## What you should do:
Please quote exactly the lines below from the line containing "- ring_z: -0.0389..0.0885" to the line containing "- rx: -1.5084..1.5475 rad", both lines included, and nothing else.

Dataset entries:
'''
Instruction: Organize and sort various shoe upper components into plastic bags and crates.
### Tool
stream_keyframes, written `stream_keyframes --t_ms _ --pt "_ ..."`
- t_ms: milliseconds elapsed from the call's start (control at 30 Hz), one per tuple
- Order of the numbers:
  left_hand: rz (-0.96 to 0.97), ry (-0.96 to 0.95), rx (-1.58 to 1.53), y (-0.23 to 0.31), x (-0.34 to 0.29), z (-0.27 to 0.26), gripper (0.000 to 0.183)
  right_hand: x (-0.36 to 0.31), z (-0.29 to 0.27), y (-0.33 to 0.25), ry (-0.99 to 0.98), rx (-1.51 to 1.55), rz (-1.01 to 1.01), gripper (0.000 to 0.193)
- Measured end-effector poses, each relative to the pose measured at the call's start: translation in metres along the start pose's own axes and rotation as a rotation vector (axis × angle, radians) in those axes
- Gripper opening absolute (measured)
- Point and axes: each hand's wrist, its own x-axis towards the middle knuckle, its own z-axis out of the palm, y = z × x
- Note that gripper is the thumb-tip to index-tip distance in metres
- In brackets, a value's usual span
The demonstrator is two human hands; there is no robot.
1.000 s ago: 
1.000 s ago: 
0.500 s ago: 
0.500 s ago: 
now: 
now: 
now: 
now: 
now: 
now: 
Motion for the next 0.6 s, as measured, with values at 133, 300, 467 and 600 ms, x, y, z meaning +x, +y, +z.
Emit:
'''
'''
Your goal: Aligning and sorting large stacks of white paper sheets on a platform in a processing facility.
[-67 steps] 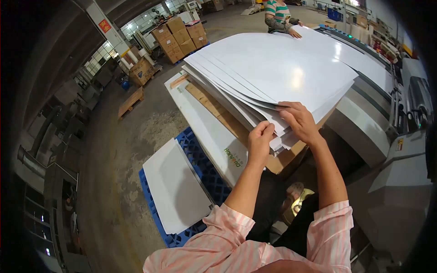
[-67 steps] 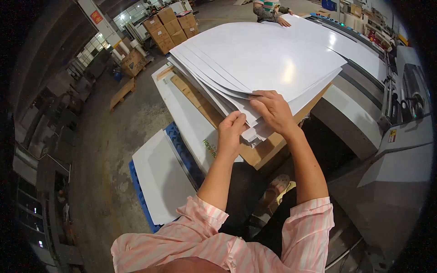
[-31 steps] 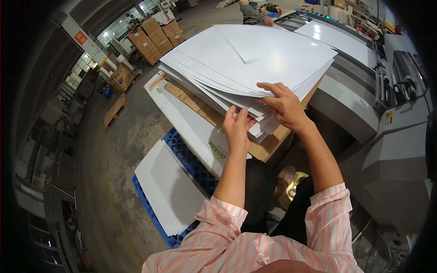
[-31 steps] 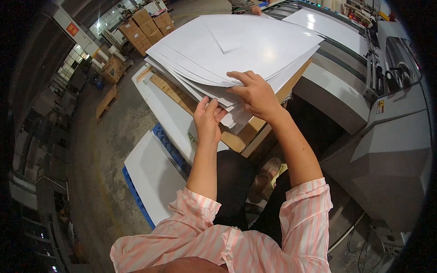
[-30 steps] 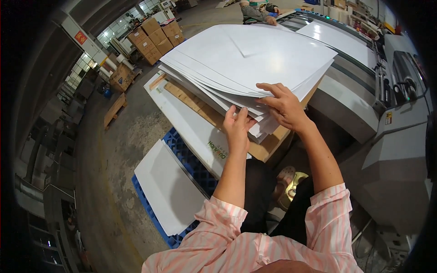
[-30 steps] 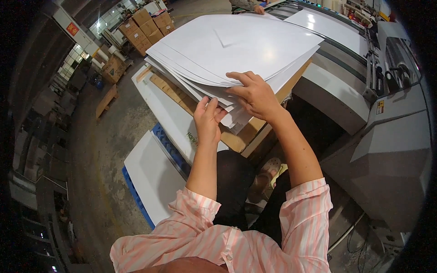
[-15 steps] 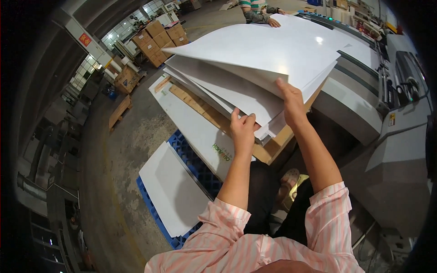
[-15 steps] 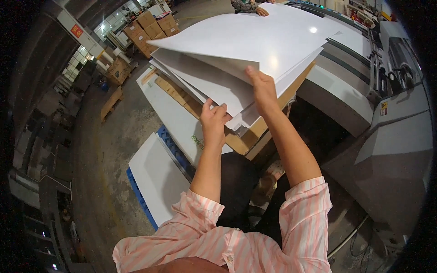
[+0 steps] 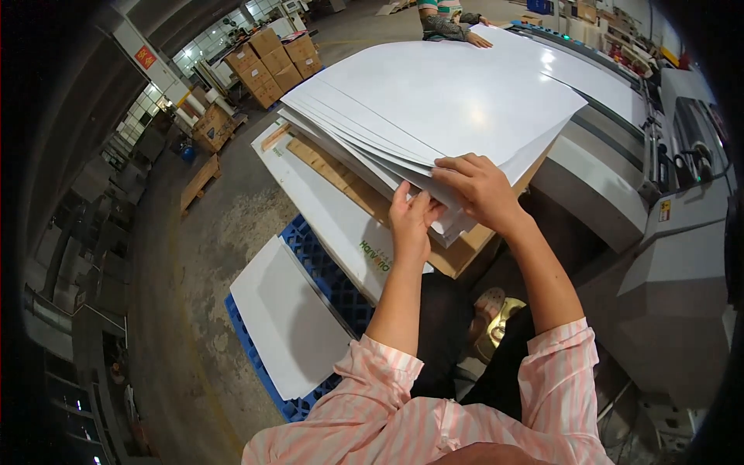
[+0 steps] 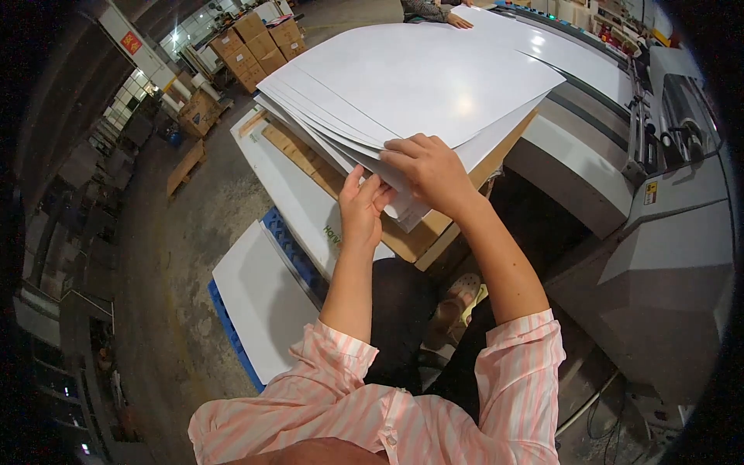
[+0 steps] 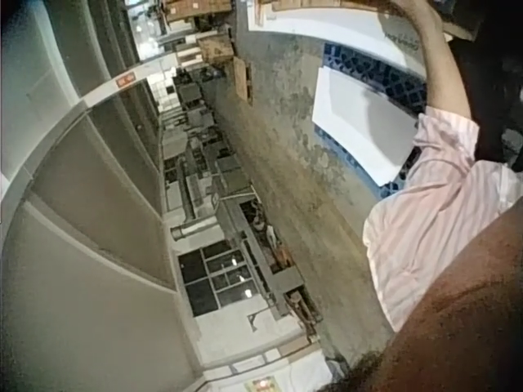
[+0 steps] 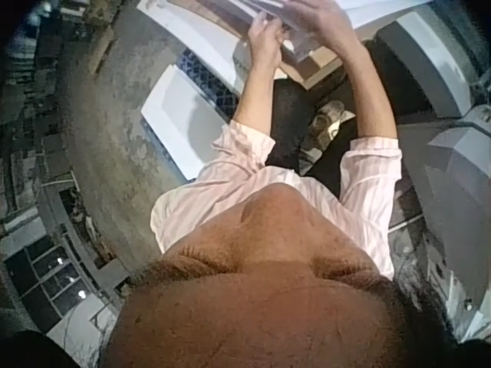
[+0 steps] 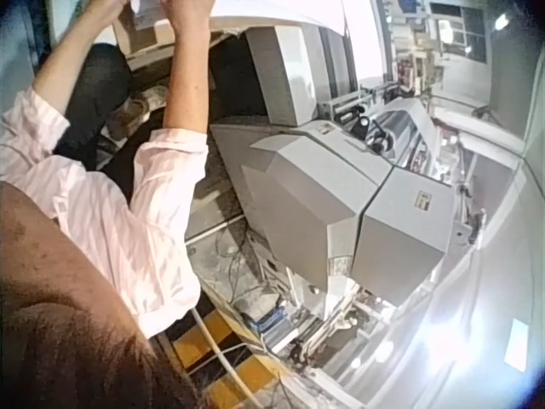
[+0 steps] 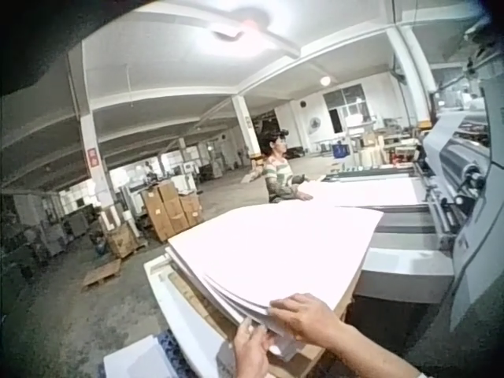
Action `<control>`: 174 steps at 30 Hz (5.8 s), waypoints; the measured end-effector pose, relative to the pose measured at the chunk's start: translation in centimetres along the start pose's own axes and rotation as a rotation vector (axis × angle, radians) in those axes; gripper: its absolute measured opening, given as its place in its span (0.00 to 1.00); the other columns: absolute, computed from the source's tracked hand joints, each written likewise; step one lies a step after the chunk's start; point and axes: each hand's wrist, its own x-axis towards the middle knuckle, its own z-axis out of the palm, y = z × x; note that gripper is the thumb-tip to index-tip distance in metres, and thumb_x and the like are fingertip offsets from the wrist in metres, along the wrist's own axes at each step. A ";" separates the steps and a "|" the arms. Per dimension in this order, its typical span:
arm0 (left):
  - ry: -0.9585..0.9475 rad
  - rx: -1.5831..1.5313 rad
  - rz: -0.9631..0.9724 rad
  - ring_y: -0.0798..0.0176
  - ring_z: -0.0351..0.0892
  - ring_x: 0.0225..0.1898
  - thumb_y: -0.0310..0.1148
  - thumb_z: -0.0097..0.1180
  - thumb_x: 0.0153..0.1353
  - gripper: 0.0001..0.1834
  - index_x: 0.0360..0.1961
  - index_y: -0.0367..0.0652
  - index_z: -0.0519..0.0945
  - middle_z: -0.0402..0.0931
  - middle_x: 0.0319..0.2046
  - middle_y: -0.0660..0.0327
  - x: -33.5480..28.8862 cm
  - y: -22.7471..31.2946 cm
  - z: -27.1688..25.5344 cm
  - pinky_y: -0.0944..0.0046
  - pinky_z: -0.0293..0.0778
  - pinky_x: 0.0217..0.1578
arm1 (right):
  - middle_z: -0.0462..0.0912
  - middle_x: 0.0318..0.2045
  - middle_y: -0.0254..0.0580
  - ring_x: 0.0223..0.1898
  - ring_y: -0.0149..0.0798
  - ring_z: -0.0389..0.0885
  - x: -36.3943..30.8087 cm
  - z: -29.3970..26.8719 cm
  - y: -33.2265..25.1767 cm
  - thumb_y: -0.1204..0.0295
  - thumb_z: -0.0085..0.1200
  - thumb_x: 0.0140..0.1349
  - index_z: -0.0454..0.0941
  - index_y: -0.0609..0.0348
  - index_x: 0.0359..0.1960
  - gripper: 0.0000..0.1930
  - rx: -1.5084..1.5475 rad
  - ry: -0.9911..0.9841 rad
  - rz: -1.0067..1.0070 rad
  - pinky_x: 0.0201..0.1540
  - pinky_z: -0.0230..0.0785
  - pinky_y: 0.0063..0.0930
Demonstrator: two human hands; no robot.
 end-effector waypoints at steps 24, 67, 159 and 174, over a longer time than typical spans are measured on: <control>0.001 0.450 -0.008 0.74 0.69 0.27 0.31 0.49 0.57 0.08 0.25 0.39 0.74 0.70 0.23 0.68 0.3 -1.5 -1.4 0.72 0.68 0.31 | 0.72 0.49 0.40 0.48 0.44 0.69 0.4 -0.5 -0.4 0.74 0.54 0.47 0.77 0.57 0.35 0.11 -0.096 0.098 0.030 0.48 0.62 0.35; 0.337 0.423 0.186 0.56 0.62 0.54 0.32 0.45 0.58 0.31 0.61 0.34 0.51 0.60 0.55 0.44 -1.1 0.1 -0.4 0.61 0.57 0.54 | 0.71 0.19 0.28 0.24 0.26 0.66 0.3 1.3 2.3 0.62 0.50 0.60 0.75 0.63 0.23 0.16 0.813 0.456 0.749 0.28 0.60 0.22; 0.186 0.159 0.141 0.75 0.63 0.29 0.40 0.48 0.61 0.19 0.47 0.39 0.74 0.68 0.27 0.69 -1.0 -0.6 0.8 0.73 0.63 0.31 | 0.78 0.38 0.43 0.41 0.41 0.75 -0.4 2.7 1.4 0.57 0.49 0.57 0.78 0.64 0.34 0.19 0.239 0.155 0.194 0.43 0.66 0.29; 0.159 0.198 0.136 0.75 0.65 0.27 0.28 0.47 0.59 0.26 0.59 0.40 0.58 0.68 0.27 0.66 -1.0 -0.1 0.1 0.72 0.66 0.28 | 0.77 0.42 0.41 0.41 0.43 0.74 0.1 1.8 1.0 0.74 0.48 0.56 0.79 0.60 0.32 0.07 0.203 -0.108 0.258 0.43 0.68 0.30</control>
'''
## Answer section:
  - ring_z: -0.0389..0.0885
  - x: -36.3943..30.8087 cm
  - z: -29.3970..26.8719 cm
  - y: -33.2265..25.1767 cm
  - thumb_y: -0.1204..0.0295
  - thumb_z: -0.0085..0.1200
  - thumb_x: 0.0140..0.1349
  - index_z: -0.0454..0.0941
  - index_y: -0.0609..0.0348
  - index_x: 0.0359..0.1960
  - gripper: 0.0000..0.1930
  - rx: -1.5084..1.5475 rad

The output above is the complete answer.